____ Data
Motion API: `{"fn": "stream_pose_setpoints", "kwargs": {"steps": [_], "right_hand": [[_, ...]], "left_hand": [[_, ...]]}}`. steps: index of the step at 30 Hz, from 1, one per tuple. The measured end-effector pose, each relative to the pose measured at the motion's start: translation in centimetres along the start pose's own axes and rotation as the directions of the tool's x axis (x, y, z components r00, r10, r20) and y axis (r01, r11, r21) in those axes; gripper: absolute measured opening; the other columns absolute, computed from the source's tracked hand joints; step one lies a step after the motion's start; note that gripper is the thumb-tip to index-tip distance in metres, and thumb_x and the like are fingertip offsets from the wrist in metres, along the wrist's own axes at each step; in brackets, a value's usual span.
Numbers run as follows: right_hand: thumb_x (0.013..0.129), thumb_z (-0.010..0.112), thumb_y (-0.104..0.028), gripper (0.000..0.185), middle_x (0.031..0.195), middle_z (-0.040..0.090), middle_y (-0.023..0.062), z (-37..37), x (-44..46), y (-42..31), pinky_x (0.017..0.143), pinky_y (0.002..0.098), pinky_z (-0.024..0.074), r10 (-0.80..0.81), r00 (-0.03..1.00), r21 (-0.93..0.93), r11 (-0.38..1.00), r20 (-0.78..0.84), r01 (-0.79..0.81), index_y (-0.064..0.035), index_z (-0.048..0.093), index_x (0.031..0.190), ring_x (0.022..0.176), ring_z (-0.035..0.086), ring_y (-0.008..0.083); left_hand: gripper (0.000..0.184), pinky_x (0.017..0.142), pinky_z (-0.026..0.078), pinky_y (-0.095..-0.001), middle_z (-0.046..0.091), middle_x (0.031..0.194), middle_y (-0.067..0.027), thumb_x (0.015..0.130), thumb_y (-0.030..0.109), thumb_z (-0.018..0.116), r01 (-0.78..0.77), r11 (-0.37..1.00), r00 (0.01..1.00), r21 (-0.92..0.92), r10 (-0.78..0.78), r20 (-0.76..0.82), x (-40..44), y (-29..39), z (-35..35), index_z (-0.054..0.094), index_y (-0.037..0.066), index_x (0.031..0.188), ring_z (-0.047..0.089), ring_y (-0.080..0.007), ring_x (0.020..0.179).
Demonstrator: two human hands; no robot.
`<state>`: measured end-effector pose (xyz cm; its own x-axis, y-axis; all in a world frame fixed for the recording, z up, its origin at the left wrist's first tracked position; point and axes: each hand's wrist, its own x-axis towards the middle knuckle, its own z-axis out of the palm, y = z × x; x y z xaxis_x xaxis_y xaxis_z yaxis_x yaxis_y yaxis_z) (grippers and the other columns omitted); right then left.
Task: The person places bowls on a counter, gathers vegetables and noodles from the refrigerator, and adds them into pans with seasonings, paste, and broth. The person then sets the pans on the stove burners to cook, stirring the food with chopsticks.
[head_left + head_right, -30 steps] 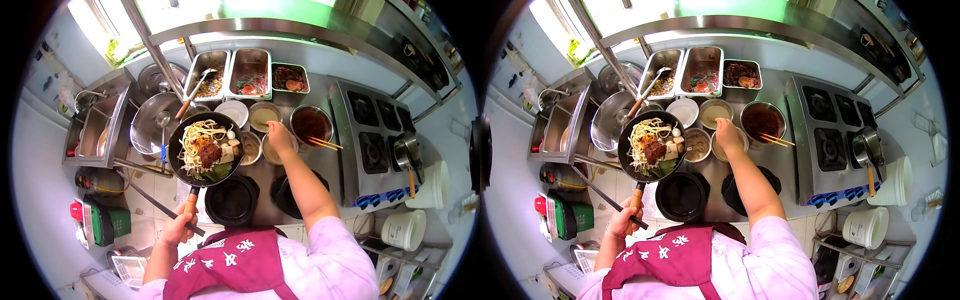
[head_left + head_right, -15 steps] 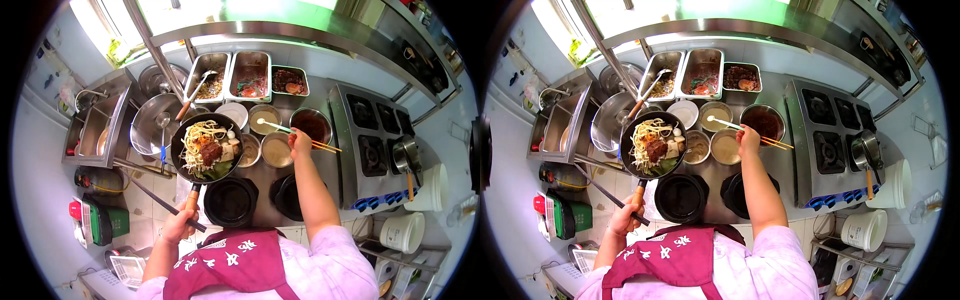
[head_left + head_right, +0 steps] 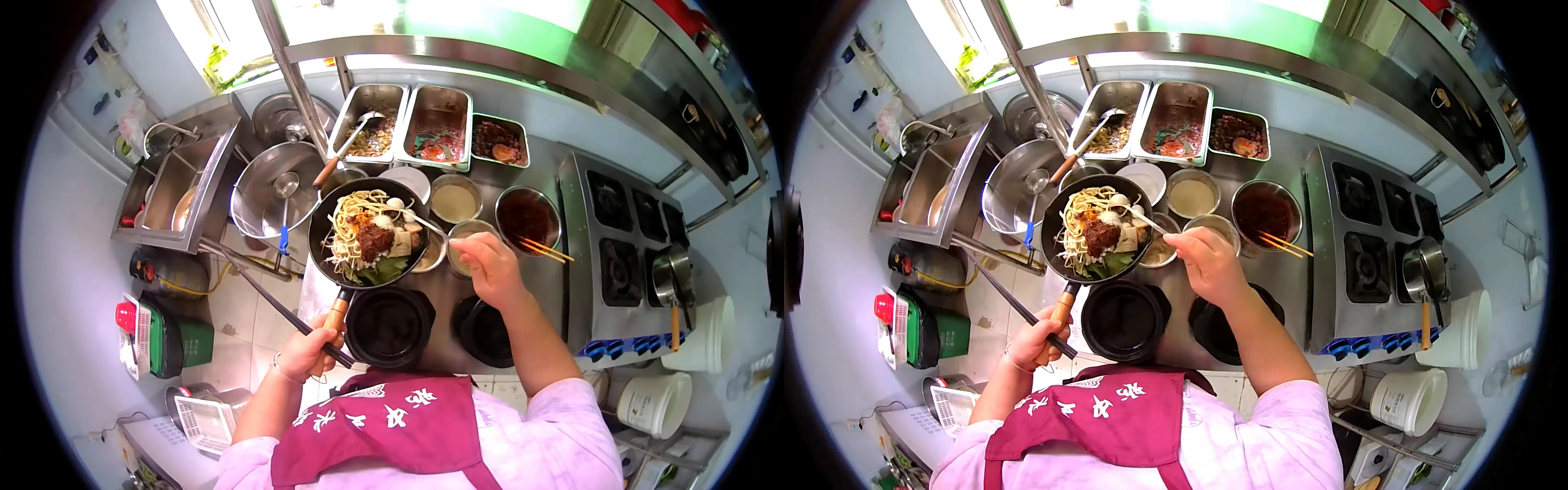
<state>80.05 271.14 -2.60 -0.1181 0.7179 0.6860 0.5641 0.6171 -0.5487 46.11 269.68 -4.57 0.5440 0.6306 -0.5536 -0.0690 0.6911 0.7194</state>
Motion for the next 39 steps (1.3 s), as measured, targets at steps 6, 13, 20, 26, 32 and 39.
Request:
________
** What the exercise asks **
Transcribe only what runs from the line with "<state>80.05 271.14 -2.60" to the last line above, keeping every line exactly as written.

** Answer to the exercise **
<state>80.05 271.14 -2.60 -0.1181 0.7179 0.6860 0.5641 0.6171 -0.5487 46.11 269.68 -4.57 0.5440 0.6306 -0.5536 -0.0690 0.6911 0.7194</state>
Motion for the next 39 steps (1.3 s), as measured, targets at steps 6, 13, 20, 26, 32 and 39.
Request:

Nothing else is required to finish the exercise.